> Requirement
Scan the entries for lines with the word "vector", then copy those lines.

[Information supplied]

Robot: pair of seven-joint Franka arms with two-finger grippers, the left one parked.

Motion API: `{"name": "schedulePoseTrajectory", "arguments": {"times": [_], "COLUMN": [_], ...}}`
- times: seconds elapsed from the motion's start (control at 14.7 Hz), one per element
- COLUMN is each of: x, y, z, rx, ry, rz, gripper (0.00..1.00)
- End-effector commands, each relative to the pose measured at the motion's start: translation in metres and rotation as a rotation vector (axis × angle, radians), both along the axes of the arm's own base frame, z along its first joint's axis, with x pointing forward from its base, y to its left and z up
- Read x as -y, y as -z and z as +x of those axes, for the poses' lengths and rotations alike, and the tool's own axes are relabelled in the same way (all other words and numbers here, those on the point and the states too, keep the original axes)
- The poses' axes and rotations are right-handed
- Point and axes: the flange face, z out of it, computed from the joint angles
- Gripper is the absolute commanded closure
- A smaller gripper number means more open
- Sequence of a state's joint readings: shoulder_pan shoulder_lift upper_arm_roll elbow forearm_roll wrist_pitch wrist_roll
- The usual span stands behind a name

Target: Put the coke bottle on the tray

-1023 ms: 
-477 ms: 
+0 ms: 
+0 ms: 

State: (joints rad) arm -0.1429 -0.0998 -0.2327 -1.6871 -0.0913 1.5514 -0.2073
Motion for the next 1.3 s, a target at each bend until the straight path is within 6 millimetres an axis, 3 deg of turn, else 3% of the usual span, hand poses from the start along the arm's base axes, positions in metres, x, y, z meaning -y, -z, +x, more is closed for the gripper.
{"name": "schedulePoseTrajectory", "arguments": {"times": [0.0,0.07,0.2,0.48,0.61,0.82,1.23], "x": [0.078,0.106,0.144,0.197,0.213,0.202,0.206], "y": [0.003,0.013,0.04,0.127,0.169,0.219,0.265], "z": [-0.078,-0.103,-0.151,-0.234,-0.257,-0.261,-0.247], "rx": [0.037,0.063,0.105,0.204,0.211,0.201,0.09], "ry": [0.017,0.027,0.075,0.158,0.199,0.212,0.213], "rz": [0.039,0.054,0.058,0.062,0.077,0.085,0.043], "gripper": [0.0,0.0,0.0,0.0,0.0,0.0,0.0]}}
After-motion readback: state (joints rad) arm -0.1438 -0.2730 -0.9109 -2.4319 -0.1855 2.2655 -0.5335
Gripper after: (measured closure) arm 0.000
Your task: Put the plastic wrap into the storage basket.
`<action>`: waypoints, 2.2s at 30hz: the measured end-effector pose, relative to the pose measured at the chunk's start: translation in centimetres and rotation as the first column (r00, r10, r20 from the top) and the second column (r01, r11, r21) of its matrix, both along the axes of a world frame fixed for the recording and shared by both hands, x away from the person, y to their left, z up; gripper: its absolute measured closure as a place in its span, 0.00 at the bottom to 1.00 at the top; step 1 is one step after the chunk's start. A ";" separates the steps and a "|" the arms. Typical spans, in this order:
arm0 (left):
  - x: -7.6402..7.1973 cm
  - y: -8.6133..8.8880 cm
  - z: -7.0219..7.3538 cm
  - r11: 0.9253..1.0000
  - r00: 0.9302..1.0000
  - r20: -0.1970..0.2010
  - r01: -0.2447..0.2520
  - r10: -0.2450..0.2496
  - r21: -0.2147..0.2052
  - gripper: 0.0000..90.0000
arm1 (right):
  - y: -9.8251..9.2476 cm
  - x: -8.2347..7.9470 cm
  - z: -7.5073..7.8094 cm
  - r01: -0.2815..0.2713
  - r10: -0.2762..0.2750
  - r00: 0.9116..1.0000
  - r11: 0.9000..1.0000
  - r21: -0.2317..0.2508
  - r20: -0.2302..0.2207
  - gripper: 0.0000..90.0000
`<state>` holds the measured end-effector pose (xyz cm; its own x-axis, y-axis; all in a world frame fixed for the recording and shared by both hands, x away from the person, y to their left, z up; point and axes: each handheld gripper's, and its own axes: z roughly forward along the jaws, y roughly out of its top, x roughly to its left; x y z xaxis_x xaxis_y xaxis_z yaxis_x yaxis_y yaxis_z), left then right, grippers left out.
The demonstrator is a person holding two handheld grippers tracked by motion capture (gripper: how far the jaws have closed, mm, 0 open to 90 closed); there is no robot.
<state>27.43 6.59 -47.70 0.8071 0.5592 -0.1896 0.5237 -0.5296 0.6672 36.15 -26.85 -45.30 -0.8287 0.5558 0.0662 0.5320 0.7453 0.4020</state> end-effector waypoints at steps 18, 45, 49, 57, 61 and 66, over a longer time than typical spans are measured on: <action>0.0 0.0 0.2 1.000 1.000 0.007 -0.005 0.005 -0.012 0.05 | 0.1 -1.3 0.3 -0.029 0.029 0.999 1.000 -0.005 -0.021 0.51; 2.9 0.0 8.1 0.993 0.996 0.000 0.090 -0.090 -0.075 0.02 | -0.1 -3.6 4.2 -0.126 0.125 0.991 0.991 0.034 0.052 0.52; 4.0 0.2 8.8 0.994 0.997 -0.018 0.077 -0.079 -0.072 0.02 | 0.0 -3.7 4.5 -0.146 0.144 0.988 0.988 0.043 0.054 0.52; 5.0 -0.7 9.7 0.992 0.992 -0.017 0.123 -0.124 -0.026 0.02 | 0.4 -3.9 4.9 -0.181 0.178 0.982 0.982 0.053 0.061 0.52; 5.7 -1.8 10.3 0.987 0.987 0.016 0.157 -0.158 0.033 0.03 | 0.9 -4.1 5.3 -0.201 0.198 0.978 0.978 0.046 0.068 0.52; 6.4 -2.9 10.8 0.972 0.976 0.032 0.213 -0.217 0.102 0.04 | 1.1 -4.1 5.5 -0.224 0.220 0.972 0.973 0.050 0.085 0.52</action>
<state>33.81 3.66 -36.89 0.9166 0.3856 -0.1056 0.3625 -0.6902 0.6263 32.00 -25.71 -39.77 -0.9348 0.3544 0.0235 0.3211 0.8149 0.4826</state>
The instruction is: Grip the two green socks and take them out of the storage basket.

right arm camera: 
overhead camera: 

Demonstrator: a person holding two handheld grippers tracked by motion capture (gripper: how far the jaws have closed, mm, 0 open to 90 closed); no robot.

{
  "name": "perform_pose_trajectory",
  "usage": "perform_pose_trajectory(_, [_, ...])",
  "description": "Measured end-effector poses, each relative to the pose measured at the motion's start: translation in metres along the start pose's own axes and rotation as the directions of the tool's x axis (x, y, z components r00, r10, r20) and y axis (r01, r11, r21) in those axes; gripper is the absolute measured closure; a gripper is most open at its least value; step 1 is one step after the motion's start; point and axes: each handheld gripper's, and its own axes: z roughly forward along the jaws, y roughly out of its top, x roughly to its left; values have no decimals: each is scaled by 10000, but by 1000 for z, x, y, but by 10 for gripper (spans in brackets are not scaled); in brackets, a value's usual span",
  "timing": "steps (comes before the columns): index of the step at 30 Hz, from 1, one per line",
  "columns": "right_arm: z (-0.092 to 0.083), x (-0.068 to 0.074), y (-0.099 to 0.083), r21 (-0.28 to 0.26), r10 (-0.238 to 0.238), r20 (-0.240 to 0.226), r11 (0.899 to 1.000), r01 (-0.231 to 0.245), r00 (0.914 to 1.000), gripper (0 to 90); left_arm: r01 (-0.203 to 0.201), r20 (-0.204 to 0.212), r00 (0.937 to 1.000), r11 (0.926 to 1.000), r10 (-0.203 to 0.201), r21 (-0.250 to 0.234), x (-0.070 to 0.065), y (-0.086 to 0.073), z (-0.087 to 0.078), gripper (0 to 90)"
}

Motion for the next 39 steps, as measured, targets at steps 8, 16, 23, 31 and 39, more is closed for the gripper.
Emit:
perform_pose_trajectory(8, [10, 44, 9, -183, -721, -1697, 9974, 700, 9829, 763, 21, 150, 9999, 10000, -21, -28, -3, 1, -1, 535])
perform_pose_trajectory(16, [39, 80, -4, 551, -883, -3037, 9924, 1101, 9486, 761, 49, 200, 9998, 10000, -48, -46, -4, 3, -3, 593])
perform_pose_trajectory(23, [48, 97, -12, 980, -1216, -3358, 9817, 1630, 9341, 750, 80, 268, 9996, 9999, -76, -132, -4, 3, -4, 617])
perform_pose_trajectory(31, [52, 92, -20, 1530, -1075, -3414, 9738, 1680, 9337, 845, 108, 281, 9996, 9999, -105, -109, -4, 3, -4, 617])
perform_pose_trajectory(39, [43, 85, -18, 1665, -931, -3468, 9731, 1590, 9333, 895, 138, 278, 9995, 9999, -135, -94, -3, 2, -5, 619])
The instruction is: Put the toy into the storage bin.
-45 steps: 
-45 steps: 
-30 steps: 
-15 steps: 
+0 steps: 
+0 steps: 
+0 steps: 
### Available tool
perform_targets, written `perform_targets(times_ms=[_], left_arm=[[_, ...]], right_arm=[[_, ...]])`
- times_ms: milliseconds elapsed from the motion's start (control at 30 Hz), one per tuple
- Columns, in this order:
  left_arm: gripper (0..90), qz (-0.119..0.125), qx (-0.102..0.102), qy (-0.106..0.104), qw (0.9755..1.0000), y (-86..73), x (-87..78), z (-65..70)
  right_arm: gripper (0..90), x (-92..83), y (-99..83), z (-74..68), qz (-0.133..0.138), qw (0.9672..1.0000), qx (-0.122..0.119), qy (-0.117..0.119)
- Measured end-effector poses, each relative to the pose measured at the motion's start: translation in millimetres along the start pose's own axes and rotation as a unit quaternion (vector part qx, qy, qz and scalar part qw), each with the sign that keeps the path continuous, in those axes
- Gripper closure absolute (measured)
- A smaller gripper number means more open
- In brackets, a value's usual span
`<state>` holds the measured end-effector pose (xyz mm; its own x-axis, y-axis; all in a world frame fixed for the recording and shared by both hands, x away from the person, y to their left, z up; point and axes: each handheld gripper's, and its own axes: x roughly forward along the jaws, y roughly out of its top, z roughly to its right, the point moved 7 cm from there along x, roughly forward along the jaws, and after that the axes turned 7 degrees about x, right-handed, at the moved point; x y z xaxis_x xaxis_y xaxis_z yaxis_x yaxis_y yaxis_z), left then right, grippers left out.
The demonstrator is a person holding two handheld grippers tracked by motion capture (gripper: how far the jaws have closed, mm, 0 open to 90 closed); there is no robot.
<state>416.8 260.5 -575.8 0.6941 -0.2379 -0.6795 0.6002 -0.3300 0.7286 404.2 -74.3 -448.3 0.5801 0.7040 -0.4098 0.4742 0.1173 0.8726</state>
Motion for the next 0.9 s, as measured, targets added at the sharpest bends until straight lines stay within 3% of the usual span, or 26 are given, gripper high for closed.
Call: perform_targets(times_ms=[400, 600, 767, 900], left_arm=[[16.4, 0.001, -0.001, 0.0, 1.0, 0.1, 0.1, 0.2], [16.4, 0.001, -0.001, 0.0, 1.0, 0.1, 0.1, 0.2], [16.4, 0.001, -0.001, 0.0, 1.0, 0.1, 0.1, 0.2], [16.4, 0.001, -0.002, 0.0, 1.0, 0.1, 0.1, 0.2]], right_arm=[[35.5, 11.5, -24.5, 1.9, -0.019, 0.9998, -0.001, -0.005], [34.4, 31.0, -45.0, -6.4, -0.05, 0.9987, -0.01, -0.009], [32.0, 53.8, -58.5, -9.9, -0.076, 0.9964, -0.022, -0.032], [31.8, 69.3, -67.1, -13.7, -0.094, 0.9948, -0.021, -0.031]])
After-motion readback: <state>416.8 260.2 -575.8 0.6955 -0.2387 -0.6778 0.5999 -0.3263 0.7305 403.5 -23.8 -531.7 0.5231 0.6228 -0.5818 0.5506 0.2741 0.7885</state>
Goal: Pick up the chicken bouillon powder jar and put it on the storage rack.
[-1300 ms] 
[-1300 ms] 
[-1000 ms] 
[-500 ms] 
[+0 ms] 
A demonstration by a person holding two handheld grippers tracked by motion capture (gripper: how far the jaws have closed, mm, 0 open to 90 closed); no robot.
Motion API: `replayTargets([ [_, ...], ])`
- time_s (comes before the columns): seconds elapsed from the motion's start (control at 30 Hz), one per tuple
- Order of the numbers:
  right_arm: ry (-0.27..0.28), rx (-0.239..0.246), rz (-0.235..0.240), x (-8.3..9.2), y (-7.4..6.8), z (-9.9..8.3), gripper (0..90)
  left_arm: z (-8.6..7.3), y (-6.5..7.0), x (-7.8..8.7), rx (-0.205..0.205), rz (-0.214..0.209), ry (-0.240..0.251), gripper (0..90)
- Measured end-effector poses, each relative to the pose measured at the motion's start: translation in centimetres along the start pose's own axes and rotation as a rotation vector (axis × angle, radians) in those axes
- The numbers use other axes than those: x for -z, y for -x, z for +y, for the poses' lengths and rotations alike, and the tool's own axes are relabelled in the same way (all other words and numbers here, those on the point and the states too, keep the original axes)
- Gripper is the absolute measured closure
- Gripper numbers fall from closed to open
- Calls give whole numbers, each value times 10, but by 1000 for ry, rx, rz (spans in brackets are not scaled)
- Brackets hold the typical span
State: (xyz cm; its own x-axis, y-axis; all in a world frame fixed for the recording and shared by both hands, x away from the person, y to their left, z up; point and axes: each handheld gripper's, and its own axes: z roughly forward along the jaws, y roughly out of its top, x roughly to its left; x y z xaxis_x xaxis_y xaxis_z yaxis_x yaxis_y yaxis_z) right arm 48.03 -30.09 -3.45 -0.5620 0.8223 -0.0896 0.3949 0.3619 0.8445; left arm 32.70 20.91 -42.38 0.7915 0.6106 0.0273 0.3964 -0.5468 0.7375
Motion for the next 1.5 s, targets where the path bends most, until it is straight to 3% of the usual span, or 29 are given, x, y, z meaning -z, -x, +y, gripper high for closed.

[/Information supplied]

> Exercise response
- End-effector commands, each relative to the pose measured at the motion's start: translation in metres and rotation as a rotation vector (axis × angle, radians), both along the axes of the arm's own base frame, z along its first joint's axis, with x pointing forward from its base, y to its left and z up
- Measured end-effector poses, each relative to the pose measured at the motion's start: translation in millimetres along the start pose's own axes and rotation as a unit quaternion (vector part qx, qy, qz and scalar part qw), each with the sign that keeps the path continuous, in those axes
- Measured end-effector poses, each relative to the pose measured at the motion's start: translation in centimetres along the start pose's own axes and rotation as a rotation vector (axis × angle, radians) in those axes

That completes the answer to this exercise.